Problem requirements -
Consider the material that follows. How many of its lines contain "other"? Reply with the number alone.

Task material -
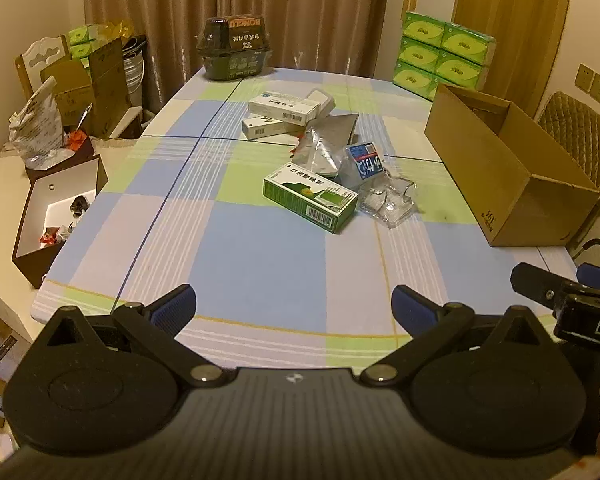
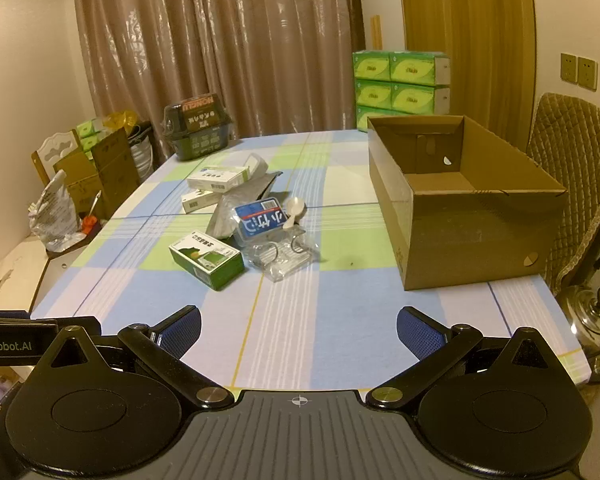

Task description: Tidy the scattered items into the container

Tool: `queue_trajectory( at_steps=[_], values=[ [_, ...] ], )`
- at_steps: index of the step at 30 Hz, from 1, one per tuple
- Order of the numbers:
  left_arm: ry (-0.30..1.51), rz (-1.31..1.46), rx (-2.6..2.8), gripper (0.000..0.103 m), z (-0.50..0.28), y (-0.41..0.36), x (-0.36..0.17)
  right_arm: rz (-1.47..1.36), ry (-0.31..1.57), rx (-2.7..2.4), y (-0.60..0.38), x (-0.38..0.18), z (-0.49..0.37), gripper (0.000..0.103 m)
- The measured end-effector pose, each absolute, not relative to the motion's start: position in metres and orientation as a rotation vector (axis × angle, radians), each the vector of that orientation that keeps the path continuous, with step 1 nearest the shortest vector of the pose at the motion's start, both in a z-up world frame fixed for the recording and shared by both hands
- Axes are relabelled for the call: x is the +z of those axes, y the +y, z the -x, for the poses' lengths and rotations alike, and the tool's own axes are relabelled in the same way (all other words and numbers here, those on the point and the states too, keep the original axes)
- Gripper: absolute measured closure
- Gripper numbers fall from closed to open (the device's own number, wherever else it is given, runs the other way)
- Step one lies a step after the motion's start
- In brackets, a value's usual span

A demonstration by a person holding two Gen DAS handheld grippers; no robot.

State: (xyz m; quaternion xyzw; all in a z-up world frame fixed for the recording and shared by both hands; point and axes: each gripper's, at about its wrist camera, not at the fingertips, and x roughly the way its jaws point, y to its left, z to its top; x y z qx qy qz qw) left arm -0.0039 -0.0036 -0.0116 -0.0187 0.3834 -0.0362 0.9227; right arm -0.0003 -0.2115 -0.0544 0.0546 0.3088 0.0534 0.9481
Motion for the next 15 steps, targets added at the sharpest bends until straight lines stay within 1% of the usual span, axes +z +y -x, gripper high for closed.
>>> queue_trajectory(
  at_steps=[15],
  values=[
    [0.8,0.031,-0.076,0.001,0.0037,-0.0057,-0.014,-0.111,0.631,0.111,-0.2114,-0.0568,-0.0004,0.002]
  ],
)
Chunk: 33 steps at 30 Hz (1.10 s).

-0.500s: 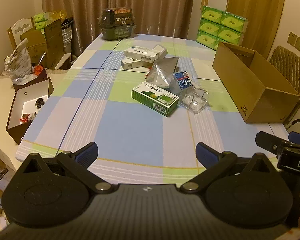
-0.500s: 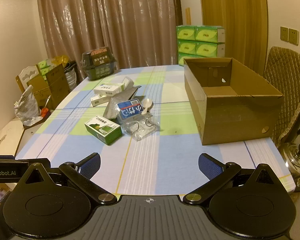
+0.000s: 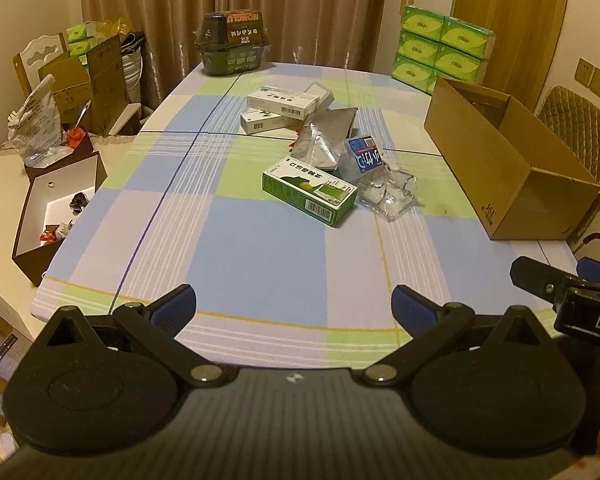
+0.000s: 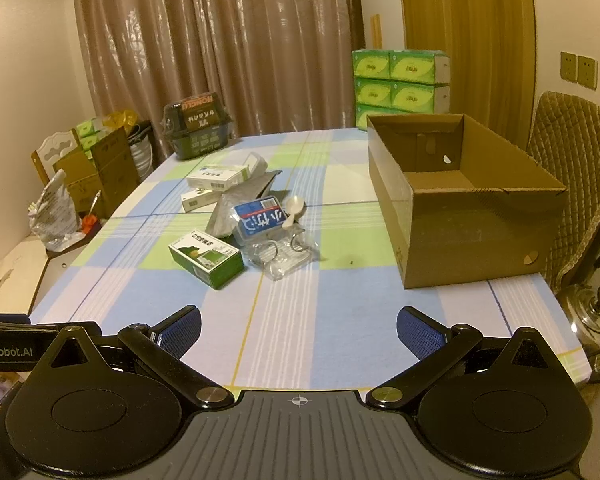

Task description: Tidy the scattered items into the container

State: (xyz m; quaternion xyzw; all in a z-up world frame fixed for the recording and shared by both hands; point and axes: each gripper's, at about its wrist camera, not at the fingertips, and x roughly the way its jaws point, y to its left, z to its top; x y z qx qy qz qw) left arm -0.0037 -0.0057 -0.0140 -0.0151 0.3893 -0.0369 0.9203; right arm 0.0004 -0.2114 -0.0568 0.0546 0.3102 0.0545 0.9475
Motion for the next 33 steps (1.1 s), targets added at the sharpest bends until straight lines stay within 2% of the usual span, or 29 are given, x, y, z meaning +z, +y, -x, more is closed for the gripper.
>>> queue_trajectory(
  at_steps=[33],
  values=[
    [0.812,0.027,-0.082,0.001,0.0046,-0.0104,-0.0132,-0.116,0.632,0.111,-0.2136,-0.0568,0.0013,0.002]
  ],
)
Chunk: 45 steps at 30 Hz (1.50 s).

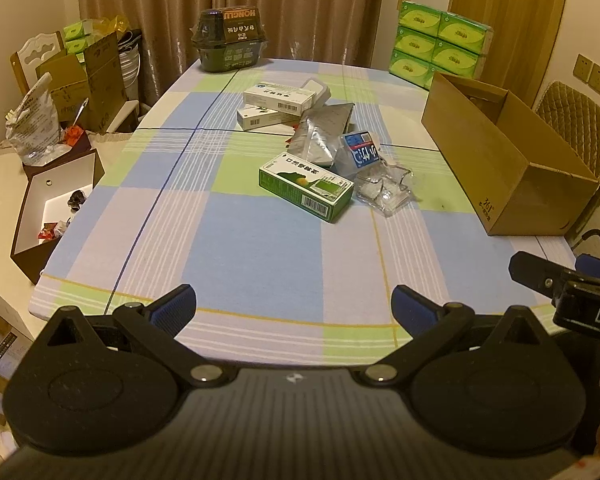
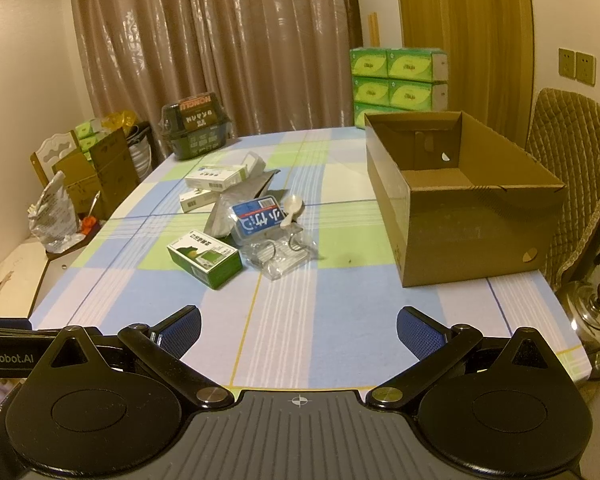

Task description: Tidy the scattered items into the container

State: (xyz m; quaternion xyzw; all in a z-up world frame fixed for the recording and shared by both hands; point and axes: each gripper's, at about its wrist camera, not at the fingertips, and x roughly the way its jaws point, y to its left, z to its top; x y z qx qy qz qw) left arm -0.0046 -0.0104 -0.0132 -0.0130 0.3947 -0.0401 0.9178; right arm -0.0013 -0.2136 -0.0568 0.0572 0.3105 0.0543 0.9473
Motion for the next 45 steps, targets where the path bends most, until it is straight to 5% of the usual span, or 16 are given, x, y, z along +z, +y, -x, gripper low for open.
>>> queue_trajectory(
  at_steps=[19,45],
  values=[
    [0.801,-0.011,-0.11,0.001,-0.009,-0.012,-0.014,-0.096,0.646,0.125,-0.218,-0.065,-0.012,0.002],
    [0.793,-0.192,-0.369,0.001,-0.172,0.012,-0.073,0.212,0.712,0.354,-0.186,-0.14,-0.2,0.002]
  ],
)
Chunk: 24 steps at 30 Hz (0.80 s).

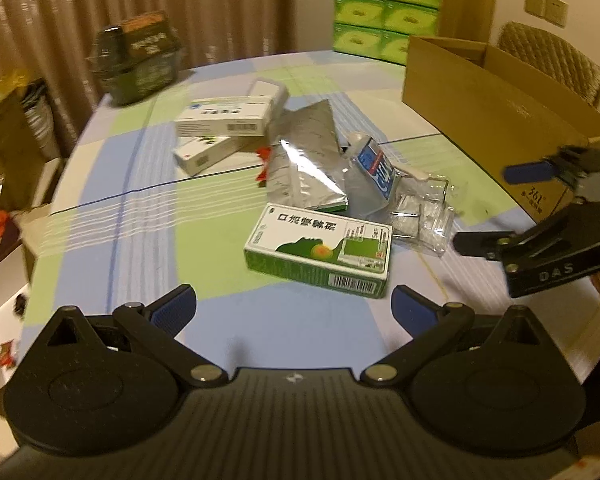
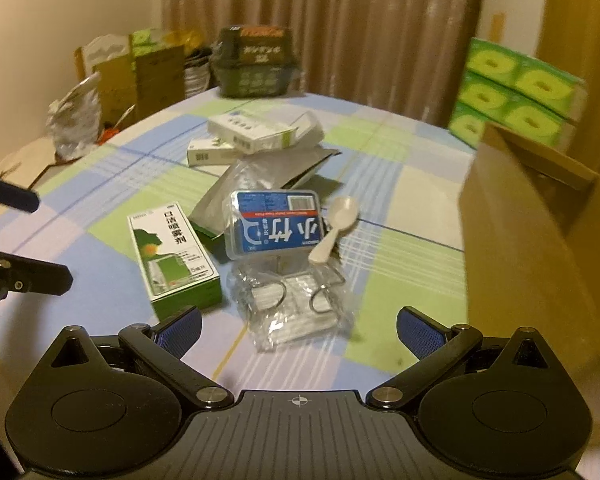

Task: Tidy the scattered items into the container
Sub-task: 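Grasp the green-and-white medicine box with the left tool while the right tool grasps the clear plastic holder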

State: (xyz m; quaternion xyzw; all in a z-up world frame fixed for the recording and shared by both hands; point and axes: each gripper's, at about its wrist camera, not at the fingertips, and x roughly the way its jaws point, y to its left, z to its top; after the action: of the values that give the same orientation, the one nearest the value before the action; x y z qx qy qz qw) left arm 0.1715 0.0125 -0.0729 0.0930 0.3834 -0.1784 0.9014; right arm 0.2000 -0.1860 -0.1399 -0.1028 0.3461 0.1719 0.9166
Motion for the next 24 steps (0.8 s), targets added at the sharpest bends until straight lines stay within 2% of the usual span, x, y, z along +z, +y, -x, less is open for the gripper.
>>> queue_trajectory(
  at_steps=[15,16,17,18,21,24],
  values=[
    [0.77,-0.292,-0.553,0.001,-0.227,0.005,-0.107,0.224,0.71,0.491,-0.183,-0.181,-0.256,0.002],
    [0.776,-0.29,-0.57,0.001,-0.231,0.006,-0.109,0.211,0.701,0.492,-0.184,-0.181,-0.256,0.004],
    [0.779,-0.288,-0.589,0.001,-0.233,0.006,-0.11,0.201,0.697,0.491,-0.185,-0.182,-0.257,0.009],
    [0.776,-0.288,-0.609,0.001,-0.236,0.006,-0.111,0.192,0.701,0.493,-0.184,-0.182,-0.258,0.019],
    [0.767,-0.309,-0.652,0.001,-0.239,0.005,-0.116,0.168,0.697,0.488,-0.186,-0.181,-0.258,0.033],
    [0.78,-0.327,-0.664,0.001,-0.242,0.003,-0.122,0.149,0.702,0.473,-0.188,-0.178,-0.258,0.038]
  ],
)
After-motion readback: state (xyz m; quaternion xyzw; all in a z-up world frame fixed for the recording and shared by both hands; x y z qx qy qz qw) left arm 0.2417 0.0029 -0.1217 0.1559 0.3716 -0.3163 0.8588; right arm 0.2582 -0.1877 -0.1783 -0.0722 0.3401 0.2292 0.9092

Result for this task -
2